Un tuffo di silenzio alla “memoria”. Juan Cuadrado lascia la Juventus a 35 anni, dopo 8 stagioni, 314 partite, 26 gol, 5 scudetti, 4 Coppe Italia e 2 Supercoppe. Colombiano, terzino poi ala, poi ancora terzino. Independiente di Medellin, Udinese, Lecce, Fiorentina, un soffio di Chelsea e i monsoni di Madama. Se l’arbitro deve essere superiore a tutto, i giocatori vogliono essere superiori a tutti. E, per questo, non si negano nulla. La simulazione è similitudine blasfema, di pancia, strumento grezzo per imbrogliare l’episodio. Molti cascano, moltissimi ci cascano. Ero a Bergamo, l’8 aprile del 1990, quando Alemao crollò “urtato” da una monetina, e Salvatore Carmando, il massaggiatore, gli intimò: «Stai giù». Era il Napoli di Lucianone Moggi e Diego Maradona. Morale: da 0-0 a 0-2 a tavolino fra i moccoli della Dea e lo sdegno di un Milan che intuì dove sarebbe finito il titolo. Cuadrado non ha fatto scuola perché la scuola è sempre esistita. C’era l’accademia fiorentina del Novecento, che aveva in Luciano Chiarugi, ala vecchio stile, la cattedra più ambita e riverita. Ci sono stati Milos Krasic e Adriano, Kevin Strootman e Dries Mertens. Lo spirito è forte ma la carne debole; e la paura che qualche terzinaccio possa attentare ai sacri lombi la spinge, la gonfia. Omar Sivori no. Se notava un bravaccio in agguato, lo anticipava: mai porgo l’altra guancia, figuriamoci l’altra anca. Sputi sentenze, una qualsiasi, chi è senza carpiato. E non chi ne ha commessi, eventualmente, di meno: il vangelo parla chiaro. I carabinieri del Var incalzano il destino cinico e baro. Cuadrado deve la fama all’allenamento del gesto e al peso della maglia. Gene Gnocchi gli ha dedicato fior di “Rompipallone”. Battuta per battuta, i celopuristi gli hanno suggerito il Sudtirol di Bolzano, culla della dinastia Cagnotto, da papà Giorgio alla figlia Tania.
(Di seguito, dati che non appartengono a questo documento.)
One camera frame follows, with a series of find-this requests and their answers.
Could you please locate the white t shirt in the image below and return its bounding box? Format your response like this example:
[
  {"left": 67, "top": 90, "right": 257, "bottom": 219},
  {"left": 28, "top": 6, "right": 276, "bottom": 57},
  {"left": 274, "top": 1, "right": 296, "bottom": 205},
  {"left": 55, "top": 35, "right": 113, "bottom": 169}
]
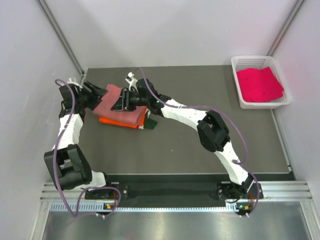
[{"left": 138, "top": 108, "right": 150, "bottom": 130}]

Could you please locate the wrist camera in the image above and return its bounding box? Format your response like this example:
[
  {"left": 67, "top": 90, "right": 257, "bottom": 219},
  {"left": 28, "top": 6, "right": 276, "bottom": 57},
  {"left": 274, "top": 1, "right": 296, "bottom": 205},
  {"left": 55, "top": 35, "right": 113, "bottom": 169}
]
[
  {"left": 67, "top": 77, "right": 83, "bottom": 89},
  {"left": 125, "top": 72, "right": 138, "bottom": 92}
]

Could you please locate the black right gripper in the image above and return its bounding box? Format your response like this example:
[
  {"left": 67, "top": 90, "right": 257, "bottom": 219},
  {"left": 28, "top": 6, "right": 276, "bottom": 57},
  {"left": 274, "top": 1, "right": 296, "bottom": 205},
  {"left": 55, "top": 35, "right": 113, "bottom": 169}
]
[{"left": 111, "top": 89, "right": 150, "bottom": 113}]

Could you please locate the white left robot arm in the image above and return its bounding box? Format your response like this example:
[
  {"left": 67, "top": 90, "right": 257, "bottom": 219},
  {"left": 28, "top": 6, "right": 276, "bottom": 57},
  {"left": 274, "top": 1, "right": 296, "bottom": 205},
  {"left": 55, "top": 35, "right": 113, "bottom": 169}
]
[{"left": 44, "top": 79, "right": 114, "bottom": 199}]

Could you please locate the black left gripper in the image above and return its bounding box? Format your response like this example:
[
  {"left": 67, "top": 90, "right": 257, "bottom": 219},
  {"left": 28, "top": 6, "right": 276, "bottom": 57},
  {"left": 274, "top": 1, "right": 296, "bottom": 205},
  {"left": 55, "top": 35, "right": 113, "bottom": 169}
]
[{"left": 76, "top": 80, "right": 108, "bottom": 111}]

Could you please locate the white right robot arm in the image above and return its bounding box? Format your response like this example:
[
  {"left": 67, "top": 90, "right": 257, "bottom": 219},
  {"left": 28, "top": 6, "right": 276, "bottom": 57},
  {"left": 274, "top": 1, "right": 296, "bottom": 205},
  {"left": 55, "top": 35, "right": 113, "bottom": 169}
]
[{"left": 111, "top": 73, "right": 254, "bottom": 198}]

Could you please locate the green t shirt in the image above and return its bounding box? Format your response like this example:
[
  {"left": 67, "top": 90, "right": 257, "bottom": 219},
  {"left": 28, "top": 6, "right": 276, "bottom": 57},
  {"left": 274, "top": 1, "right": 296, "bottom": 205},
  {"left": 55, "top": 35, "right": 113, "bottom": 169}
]
[{"left": 143, "top": 118, "right": 158, "bottom": 130}]

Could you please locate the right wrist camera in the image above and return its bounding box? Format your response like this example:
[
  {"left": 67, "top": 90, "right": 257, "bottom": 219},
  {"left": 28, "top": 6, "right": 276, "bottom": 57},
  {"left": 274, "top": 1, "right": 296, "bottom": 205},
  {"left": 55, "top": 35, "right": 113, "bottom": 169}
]
[{"left": 125, "top": 72, "right": 138, "bottom": 92}]

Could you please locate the salmon pink t shirt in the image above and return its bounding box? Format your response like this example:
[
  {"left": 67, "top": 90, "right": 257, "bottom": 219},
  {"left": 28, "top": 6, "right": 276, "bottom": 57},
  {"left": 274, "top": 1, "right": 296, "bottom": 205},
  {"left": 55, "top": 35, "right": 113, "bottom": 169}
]
[{"left": 92, "top": 83, "right": 148, "bottom": 126}]

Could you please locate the orange t shirt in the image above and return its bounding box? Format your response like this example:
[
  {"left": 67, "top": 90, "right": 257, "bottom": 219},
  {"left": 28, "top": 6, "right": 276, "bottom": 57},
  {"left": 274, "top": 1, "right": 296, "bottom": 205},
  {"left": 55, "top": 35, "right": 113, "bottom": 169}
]
[{"left": 98, "top": 116, "right": 140, "bottom": 129}]

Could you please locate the white plastic laundry basket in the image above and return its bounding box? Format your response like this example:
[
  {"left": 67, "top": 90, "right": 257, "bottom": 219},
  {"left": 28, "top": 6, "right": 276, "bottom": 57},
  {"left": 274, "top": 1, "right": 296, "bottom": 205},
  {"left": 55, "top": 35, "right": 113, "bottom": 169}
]
[{"left": 231, "top": 55, "right": 292, "bottom": 109}]

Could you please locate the grey slotted cable duct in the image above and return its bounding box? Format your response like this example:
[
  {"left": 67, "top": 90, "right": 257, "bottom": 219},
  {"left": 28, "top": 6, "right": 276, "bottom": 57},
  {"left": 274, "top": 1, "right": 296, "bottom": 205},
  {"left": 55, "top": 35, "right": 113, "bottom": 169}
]
[{"left": 49, "top": 201, "right": 253, "bottom": 213}]

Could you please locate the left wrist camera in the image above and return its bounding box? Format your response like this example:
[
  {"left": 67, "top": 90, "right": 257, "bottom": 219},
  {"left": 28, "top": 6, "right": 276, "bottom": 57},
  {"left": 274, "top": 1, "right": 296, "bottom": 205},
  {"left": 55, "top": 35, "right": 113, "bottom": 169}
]
[{"left": 67, "top": 77, "right": 83, "bottom": 89}]

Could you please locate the magenta t shirt in basket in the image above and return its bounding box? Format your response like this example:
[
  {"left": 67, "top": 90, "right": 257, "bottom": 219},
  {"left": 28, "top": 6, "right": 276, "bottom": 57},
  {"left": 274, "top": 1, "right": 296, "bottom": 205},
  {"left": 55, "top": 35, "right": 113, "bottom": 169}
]
[{"left": 236, "top": 67, "right": 284, "bottom": 103}]

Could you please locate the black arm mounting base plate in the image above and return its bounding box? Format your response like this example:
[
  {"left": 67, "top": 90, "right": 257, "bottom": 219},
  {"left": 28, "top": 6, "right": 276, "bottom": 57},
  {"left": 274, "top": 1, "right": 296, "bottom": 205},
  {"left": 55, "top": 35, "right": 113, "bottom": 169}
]
[{"left": 84, "top": 179, "right": 265, "bottom": 208}]

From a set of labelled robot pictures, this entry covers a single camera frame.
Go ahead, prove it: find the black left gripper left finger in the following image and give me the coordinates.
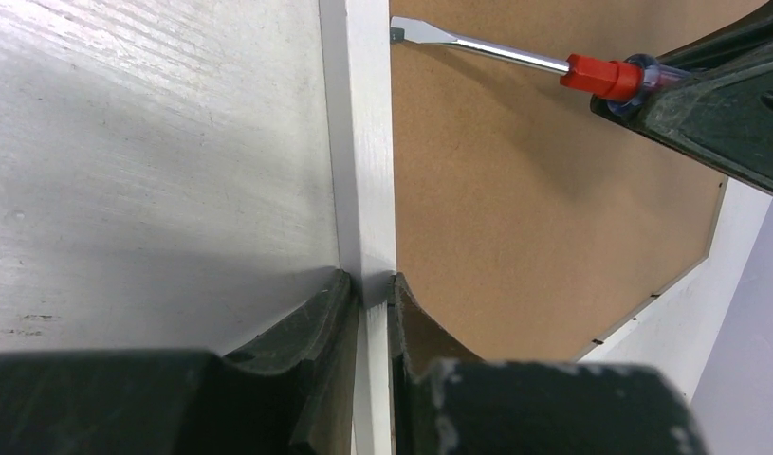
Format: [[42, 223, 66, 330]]
[[0, 271, 359, 454]]

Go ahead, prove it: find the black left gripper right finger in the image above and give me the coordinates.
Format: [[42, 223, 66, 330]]
[[389, 274, 709, 454]]

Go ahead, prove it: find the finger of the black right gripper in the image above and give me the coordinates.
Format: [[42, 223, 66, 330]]
[[590, 42, 773, 196], [659, 0, 773, 71]]

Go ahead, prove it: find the blue red screwdriver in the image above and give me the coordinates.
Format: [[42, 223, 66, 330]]
[[390, 16, 690, 116]]

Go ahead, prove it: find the white picture frame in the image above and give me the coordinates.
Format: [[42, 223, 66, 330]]
[[319, 1, 772, 454]]

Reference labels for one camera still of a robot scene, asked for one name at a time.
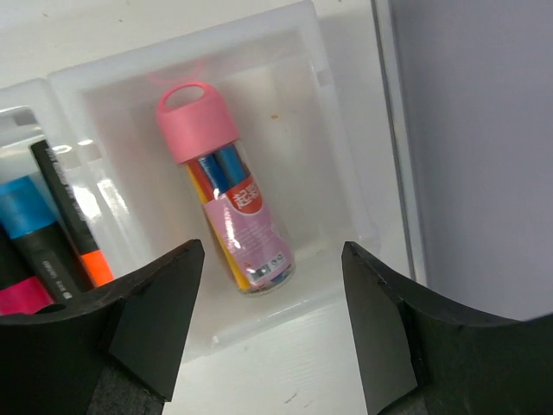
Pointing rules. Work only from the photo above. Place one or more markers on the blue highlighter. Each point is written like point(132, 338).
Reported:
point(38, 236)

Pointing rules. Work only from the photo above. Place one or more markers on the orange highlighter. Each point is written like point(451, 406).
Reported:
point(73, 217)

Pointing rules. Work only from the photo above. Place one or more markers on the clear right container bin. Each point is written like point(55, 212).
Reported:
point(273, 72)

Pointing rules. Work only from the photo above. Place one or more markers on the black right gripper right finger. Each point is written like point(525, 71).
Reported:
point(422, 353)

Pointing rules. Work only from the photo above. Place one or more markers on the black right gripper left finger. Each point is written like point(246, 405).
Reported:
point(115, 350)

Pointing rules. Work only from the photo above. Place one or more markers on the pink highlighter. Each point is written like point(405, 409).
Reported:
point(22, 292)

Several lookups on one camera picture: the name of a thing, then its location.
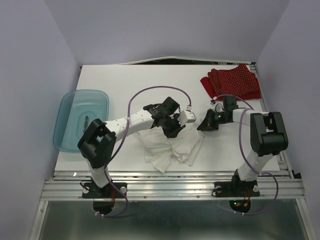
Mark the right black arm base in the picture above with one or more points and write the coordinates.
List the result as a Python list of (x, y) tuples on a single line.
[(239, 191)]

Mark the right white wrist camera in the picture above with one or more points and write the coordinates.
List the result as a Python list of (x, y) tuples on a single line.
[(217, 106)]

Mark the aluminium rail frame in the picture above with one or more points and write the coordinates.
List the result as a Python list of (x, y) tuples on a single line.
[(170, 186)]

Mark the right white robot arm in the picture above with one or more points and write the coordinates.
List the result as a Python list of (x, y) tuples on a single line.
[(268, 136)]

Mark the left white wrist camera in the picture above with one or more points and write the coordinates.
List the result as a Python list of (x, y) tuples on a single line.
[(186, 117)]

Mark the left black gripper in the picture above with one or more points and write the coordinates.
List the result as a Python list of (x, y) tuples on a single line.
[(173, 133)]

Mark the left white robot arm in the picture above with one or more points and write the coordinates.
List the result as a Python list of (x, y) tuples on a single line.
[(98, 141)]

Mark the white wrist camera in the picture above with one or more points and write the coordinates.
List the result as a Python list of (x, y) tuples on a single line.
[(186, 117), (217, 106)]

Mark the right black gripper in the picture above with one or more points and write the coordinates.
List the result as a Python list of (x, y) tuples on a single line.
[(208, 123)]

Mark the white ruffled skirt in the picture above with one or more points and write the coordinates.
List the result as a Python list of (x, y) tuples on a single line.
[(160, 150)]

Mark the teal plastic bin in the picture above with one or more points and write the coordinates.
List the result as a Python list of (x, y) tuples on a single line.
[(77, 110)]

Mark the red polka dot skirt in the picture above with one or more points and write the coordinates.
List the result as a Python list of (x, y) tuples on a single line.
[(239, 81)]

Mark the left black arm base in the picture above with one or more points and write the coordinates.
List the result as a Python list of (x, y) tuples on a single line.
[(109, 201)]
Cuadrado, quel primo gol da "sdraiato"
In fin dei conti, segnò “sdraiandosi” persino il primo gol in bianconero: e al 93’ di un derby, addirittura. Per precipitare, ha bisogno di un “alleato”. Come l’urlo imprigionò la rete di Marco Tardelli al Bernabeu, così il casqué ha condizionato la carriera di Juan. Il simulatore seriale è un kamikaze che ha scelto d’immolare la fede e la fedina per la classifica del suo “Paese”. Consapevole di schiantarsi contro l’esecrazione del tifo (avverso) pur di centrare l’obiettivo, non importa se la bagnarola di una punizione o la portaerei di un rigore agli sgoccioli (come il tuca tuca infantile con Ivan Perisic, il 15 maggio 2021, in Juventus-Inter 3-2). È difficile sradicarlo dalle metafore dei trampolini e delle piscine. Meriterebbe una letteratura più vicina e sensibile ai suoi dribbling, al suo destro, ai suoi estri. Della Juventus di Andrea Pirlo era diventato una sorta di regista in maschera. È stato un eccesso ambulante: capace di recitare Dante e di scrivere cuore con la q. Adesso che sta per “tuffarsi” in una nuova avventura, i moralisti sono tristi. Lontano dalle vignette della Continassa non sarà più lo stesso svenimento (e investimento). Per Groucho Marx, «il segreto della vita è essere onesti e comportarsi bene. Se riesci a simulare tutto questo, ce l’hai fatta». E vai.